Work task » Return the records as they stand. No picture is to be included.

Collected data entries
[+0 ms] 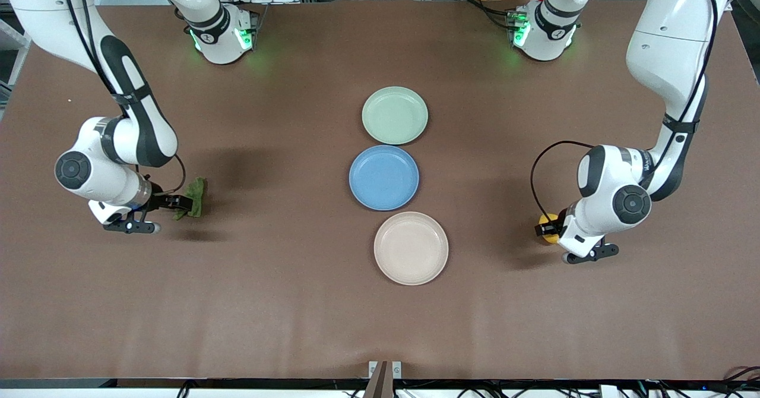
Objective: Place lemon and lettuce in plates
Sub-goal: 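Lower and close the left gripper on the lemon while the right gripper grasps lettuce, then carry the lemon to the cream plate while the right gripper carries lettuce to green plate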
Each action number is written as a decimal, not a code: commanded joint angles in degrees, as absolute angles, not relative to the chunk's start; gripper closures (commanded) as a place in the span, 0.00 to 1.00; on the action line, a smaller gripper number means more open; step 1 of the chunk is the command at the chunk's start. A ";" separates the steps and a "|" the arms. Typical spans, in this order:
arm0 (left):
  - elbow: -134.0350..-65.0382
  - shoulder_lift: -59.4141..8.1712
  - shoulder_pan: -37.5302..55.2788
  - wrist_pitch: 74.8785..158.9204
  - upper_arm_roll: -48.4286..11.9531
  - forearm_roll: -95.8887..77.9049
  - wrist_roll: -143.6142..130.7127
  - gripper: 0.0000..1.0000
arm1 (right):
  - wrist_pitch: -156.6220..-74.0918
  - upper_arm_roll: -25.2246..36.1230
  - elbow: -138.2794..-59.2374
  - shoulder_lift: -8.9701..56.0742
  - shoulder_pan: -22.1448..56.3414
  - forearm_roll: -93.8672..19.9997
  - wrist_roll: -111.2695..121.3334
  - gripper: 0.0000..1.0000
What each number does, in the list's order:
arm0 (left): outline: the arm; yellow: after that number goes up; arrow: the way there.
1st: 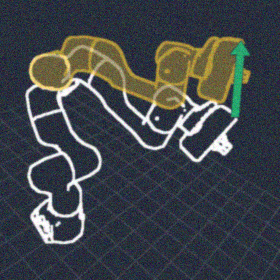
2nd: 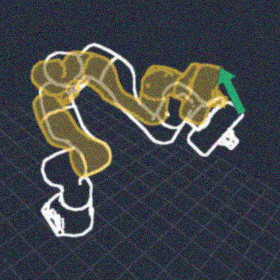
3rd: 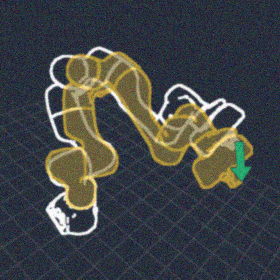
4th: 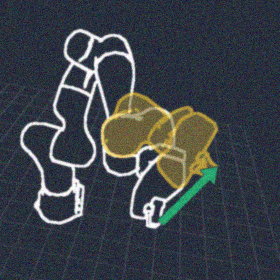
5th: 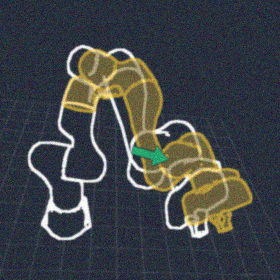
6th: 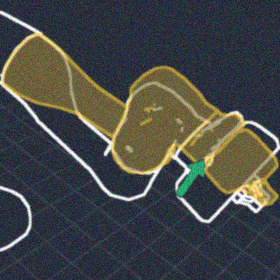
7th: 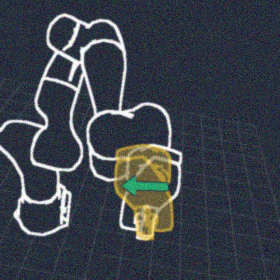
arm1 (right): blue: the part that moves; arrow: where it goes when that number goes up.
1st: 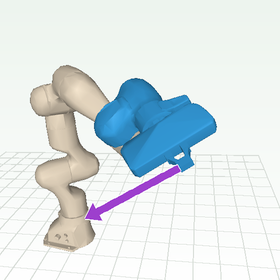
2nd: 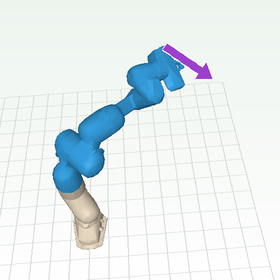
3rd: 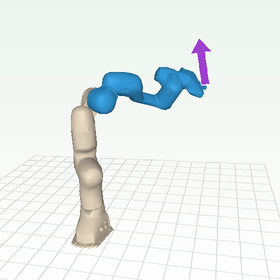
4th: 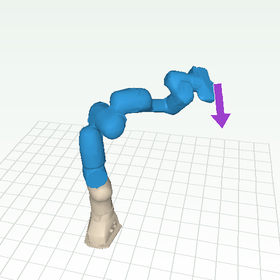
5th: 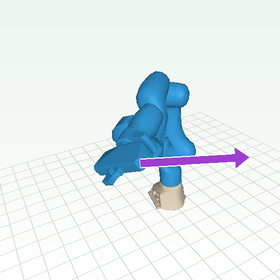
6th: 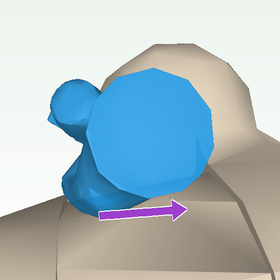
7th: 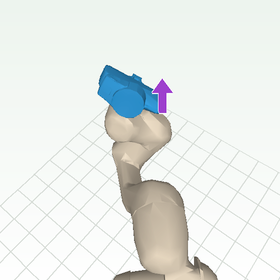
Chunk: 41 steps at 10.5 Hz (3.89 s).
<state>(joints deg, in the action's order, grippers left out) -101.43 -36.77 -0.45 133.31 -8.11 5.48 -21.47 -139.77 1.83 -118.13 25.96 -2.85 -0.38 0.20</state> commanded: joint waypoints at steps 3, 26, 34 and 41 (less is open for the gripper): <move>-96.35 -37.26 1.57 133.77 -8.79 6.16 -24.16 1.00 | -150.09 1.58 -124.18 26.54 -0.27 -1.58 -2.98 0.00; -84.64 -47.02 29.44 158.47 -3.34 -0.26 -69.17 1.00 | -101.43 -13.07 -98.62 23.99 0.70 -1.67 -3.34 1.00; -82.53 -47.99 35.51 158.39 4.57 1.31 -69.26 0.00 | -102.65 -18.19 -98.61 26.98 17.29 -12.98 -5.53 1.00; -82.35 -44.83 32.34 144.41 5.80 4.83 -59.95 0.00 | -118.03 -18.19 -98.61 33.92 30.84 -13.54 -22.05 1.00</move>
<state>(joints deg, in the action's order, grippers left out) -82.02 -46.25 32.30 146.81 5.66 3.45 -61.76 -117.12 -18.32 -99.58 32.83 29.79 -12.44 -20.00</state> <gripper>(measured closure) 0.000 0.952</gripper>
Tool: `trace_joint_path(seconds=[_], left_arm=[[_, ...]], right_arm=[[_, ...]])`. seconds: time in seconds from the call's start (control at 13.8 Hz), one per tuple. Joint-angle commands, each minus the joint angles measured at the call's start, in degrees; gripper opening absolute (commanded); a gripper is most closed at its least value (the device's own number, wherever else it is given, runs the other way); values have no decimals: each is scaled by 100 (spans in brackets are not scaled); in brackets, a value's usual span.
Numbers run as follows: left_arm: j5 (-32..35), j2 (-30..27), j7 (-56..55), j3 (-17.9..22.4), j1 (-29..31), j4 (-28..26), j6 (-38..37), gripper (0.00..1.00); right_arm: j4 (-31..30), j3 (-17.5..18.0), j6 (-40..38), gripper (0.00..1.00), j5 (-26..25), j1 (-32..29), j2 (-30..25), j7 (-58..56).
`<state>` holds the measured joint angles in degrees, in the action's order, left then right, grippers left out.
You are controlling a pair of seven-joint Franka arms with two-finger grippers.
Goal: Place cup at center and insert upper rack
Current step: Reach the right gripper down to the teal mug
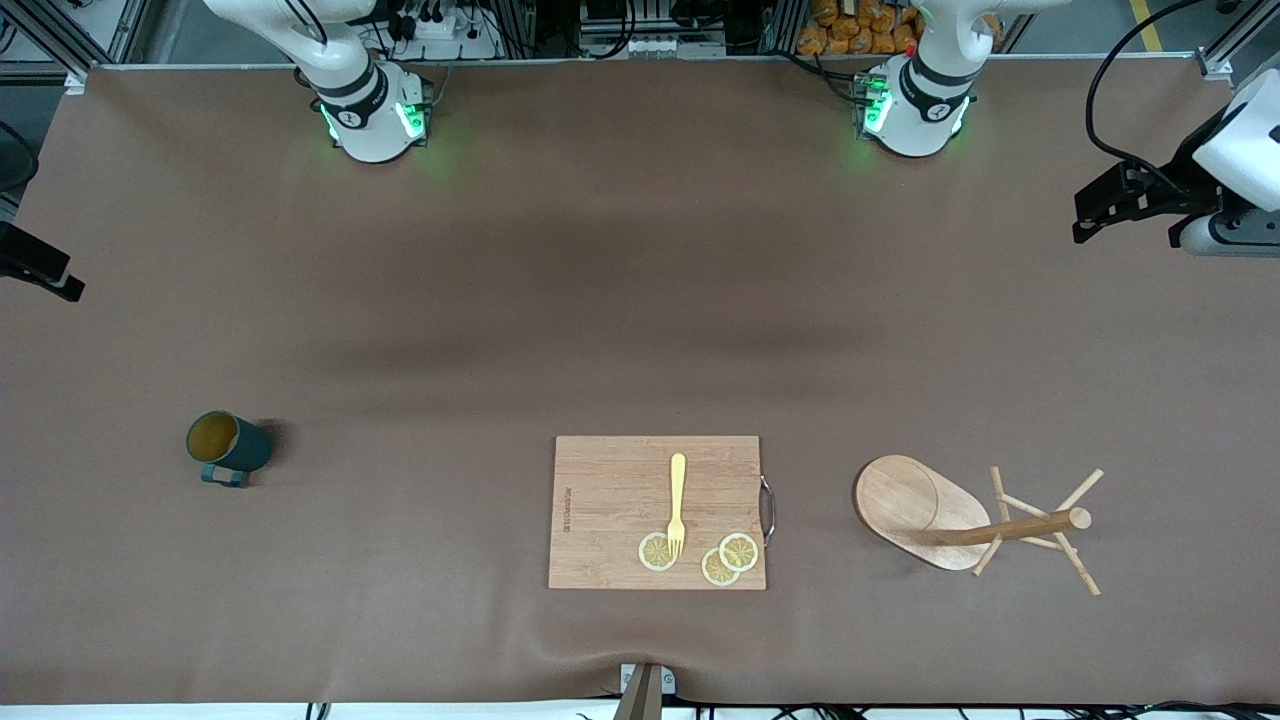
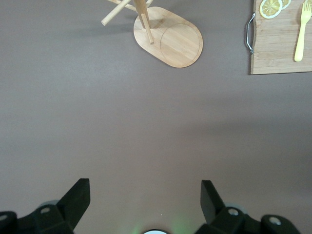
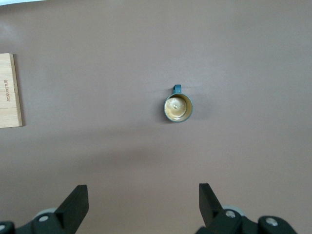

Result for this exercise »
[+0 ms] 
Objective: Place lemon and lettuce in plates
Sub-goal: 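Lower and close the left gripper on the lemon while the right gripper grasps lettuce, then carry the lemon to the cream plate while the right gripper carries lettuce to green plate
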Each action number is written as a decimal, not a code: commanded joint angles in degrees, as absolute angles, not relative to the chunk's start; gripper closures (commanded) as a place in the span, 0.00 to 1.00; on the action line, a smaller gripper number means more open; step 1 of the chunk is the command at the chunk's start. A ";" separates the steps and a "|" the arms. Typical spans, in this order:
arm0 (left):
  - elbow: -134.0350..-65.0382
  - shoulder_lift: -59.4141..8.1712
  - shoulder_pan: -37.5302..55.2788
  - wrist_pitch: 74.8785..158.9204
  - upper_arm_roll: -48.4286..11.9531
  - forearm_roll: -95.8887..77.9049
  - wrist_roll: -143.6142..130.7127
  - gripper: 0.0000..1.0000
arm1 (right):
  - wrist_pitch: -156.6220..-74.0918
  - upper_arm_roll: -25.2246..36.1230
  - elbow: -138.2794..-59.2374
  - shoulder_lift: -8.9701..56.0742
  - shoulder_pan: -22.1448..56.3414
  - forearm_roll: -93.8672..19.9997
  - wrist_roll: -111.2695..121.3334
  - gripper: 0.0000..1.0000
What each number does, in the list's order:
arm0 (left): outline: the arm; yellow: after that number goes up; arrow: the way there.
1st: 
2nd: 
3rd: 
4th: 
5th: 
6th: 
7th: 
arm1 (right): blue: the part that moves; arrow: where it goes when that number goes up.
1st: 
2nd: 
3rd: 
4th: 
5th: 
6th: 
7th: 
Chunk: 41 steps at 10.5 Hz (3.89 s).
<state>(joints deg, in the action's order, grippers left out) -101.43 -36.77 -0.45 133.31 -8.11 5.48 -21.47 -139.77 1.83 -118.13 25.96 -2.85 -0.38 0.20</state> commanded: joint waypoints at steps 3, 26, 34 and 41 (less is open for the gripper): <move>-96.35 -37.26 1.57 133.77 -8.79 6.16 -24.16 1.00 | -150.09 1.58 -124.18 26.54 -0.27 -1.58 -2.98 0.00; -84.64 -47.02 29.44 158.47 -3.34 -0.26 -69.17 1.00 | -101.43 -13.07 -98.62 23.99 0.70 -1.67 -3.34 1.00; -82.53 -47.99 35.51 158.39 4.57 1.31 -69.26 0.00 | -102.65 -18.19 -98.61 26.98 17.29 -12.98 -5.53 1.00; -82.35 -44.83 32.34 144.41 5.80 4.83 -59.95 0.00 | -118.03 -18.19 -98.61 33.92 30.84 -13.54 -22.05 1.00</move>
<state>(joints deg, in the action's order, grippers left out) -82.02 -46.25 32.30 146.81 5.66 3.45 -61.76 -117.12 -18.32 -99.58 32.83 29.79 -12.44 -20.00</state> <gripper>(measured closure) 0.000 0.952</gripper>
Tool: `trace_joint_path(seconds=[_], left_arm=[[_, ...]], right_arm=[[_, ...]])`. seconds: time in seconds from the call's start (control at 13.8 Hz), one per tuple. Joint-angle commands, each minus the joint angles measured at the call's start, in degrees; gripper opening absolute (commanded); a gripper is most closed at its least value (the device's own number, wherever else it is given, runs the other way); values have no decimals: each is scaled by 100 (spans in brackets are not scaled); in brackets, a value's usual span.
Numbers run as follows: left_arm: j5 (-32..35), j2 (-30..27), j7 (-56..55), j3 (-17.9..22.4), j1 (-29..31), j4 (-28..26), j6 (-38..37), gripper (0.00..1.00); right_arm: j4 (-31..30), j3 (-17.5..18.0), j6 (-40..38), gripper (0.00..1.00), j5 (-26..25), j1 (-32..29), j2 (-30..25), j7 (-58..56).
`<state>` holds the measured joint angles in degrees, in the action's order, left then right, grippers left out.
You are controlling a pair of seven-joint Franka arms with two-finger grippers.
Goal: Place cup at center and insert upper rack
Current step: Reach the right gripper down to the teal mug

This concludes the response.